La mujer asintió con la cabeza sin dedicarle mirada y recibió el vaso de mala gana, marcando esa poca simpatía que últimamente llevaba pegada en la espalda, como un mal hábito del que no podía liberarse.

Y no era para menos, Lexy enfrentaba muchas cosas en su diario vivir y es que, tras la muerte de su madre, a veces sentía que todo lo que hacía no era suficiente para cubrir las necesidades de su familia y no estamos hablando de dinero, pues, la familia Bouvier Storni vivía bien, si hasta podían darse el lujo de ir de vacaciones y disfrutar de algunas semanas de privacidad.

—¿Extrañas a los niños? —preguntó Joseph con preocupación en referencia a sus hijos y se sentó a su lado con muecas de tristeza.

Le dolía estar de vacaciones y tener a la mujer que amaba con esa actitud tensa y apática que ya no le gustaba, y aunque muchas veces buscaba alegrarla de diferentes formas, empezaba a cansarse de ser siempre él quien insistía y quien buscaba recomponerlo todo.

Lexy negó y suspiró hastiada para acercarse más el libro a la cara y seguir con su falsa lectura. Y es que no había leído ni una sola línea desde que se había sentado en la reposera y estaba más pendiente de la vida ajena que de la propia.

Joseph respetó su silencio y su poca simpatía y se recostó a su lado, en su propia reposera a tomar el sol. Se aplicó crema solar en el pecho, la punta de la nariz y la frente y se quedó dormido bajo el sol por al menos una hora.

Despertó sudando y excesivamente acalorado y se estiró con desesperación para liberarse de tan asfixiante sensación. Miró de reojo a Lexy en silencio y la encontró dormida, con el libro encima del pecho y los auriculares de su teléfono en los oídos.

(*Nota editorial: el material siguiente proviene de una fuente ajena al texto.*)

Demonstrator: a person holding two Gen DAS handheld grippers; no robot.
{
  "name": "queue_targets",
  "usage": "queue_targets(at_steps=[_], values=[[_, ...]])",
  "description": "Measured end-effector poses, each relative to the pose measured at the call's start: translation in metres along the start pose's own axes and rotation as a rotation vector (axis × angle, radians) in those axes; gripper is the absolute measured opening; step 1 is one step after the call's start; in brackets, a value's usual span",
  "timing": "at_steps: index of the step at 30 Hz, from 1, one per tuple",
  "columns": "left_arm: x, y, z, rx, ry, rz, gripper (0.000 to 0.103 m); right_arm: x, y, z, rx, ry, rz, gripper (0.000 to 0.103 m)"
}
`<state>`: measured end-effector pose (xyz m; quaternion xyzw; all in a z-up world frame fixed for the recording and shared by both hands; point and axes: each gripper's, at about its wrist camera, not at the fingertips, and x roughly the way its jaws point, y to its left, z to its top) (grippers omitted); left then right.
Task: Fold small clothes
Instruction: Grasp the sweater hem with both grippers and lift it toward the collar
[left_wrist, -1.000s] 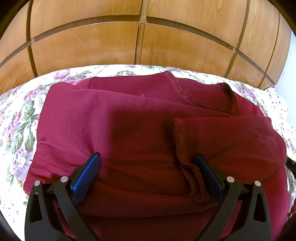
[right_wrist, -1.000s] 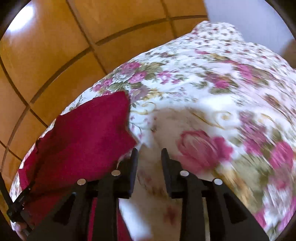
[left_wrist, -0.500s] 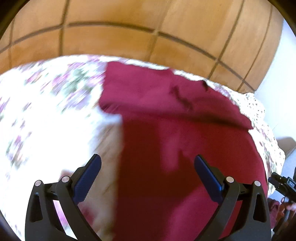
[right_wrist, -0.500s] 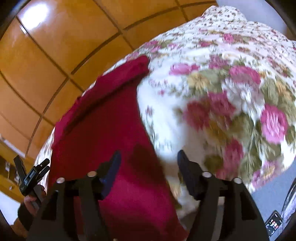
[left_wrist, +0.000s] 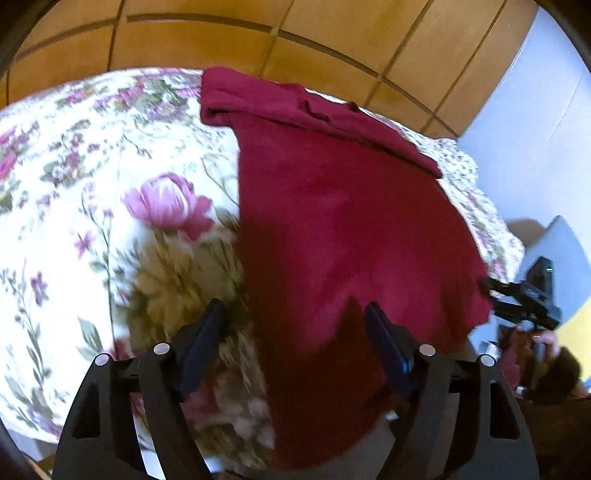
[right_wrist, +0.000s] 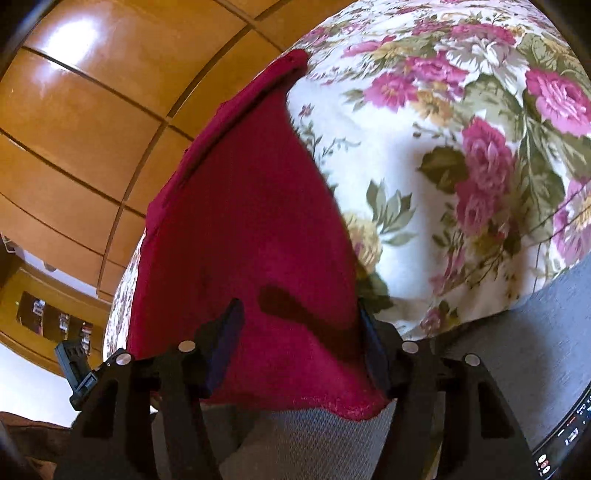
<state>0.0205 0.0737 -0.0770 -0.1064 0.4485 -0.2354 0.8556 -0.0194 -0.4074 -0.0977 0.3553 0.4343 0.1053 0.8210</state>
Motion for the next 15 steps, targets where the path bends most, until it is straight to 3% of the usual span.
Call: queue_targets(at_steps=[3, 6, 8, 9, 10, 11, 12, 14, 15], values=[[0.003, -0.002, -0.009, -0.018, 0.068, -0.08, 0.076, 0.002, -0.003, -0.003, 0.011, 0.007, 0.01, 0.055], [0.006, -0.005, -0.015, -0.014, 0.107, -0.101, 0.076, 0.004, -0.007, -0.008, 0.003, 0.023, 0.001, 0.052], [0.008, -0.002, -0.013, -0.032, 0.114, -0.11, 0.074, 0.005, -0.01, -0.012, 0.008, 0.04, 0.0, 0.043], [0.008, -0.001, -0.011, -0.036, 0.118, -0.099, 0.066, 0.007, -0.011, -0.014, 0.011, 0.049, 0.001, 0.039], [0.007, -0.002, -0.009, -0.037, 0.124, -0.092, 0.062, 0.008, -0.012, -0.017, 0.014, 0.062, 0.011, 0.028], [0.007, -0.001, -0.008, -0.039, 0.133, -0.069, 0.042, 0.009, -0.011, -0.019, 0.015, 0.073, 0.02, 0.014], [0.007, 0.002, -0.008, -0.045, 0.139, -0.047, 0.026, 0.01, -0.009, -0.02, 0.013, 0.084, 0.029, 0.009], [0.001, 0.012, -0.003, -0.102, 0.138, -0.074, 0.008, 0.005, -0.004, -0.022, 0.018, 0.082, 0.053, 0.009], [-0.003, 0.016, -0.003, -0.126, 0.127, -0.094, 0.007, 0.0, -0.002, -0.021, 0.034, 0.075, 0.084, 0.009]])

Se levantó de su lado para acercarse al bar y conseguir algún bebestible que le quitara toda sensación de calor que sentía. Se quemó los pies en la arena hirviendo y se tuvo que devolver para caminar con sus sandalias por toda la playa.

—¿Tienes cerveza? —le preguntó a la joven que atendía el lugar.

—Sí —respondió la chica y con una sonrisa le entregó una larga carta de todas las cervezas que tenían a su disposición.

Eligió una cerveza Guinness y se la llevó hasta el lugar en el que descansaba junto a su esposa. No se sentó en la reposera otra vez y es que sentía que el sol de la tarde estaba aturdiéndolo, por lo que bebió de pie y con ansiedad y tras eso, se fue al agua para bañarse y refrescarse.

Nadó hasta que los brazos le dolieron y se dejó llevar por la corriente, en la que flotó hasta que el atardecer empezó a llegar, conforme pensó en Lexy, en su huraño comportamiento y en todas esas veces que habían postergado una importante conversación para caer en la rutina que su hogar y sus hijos significaban.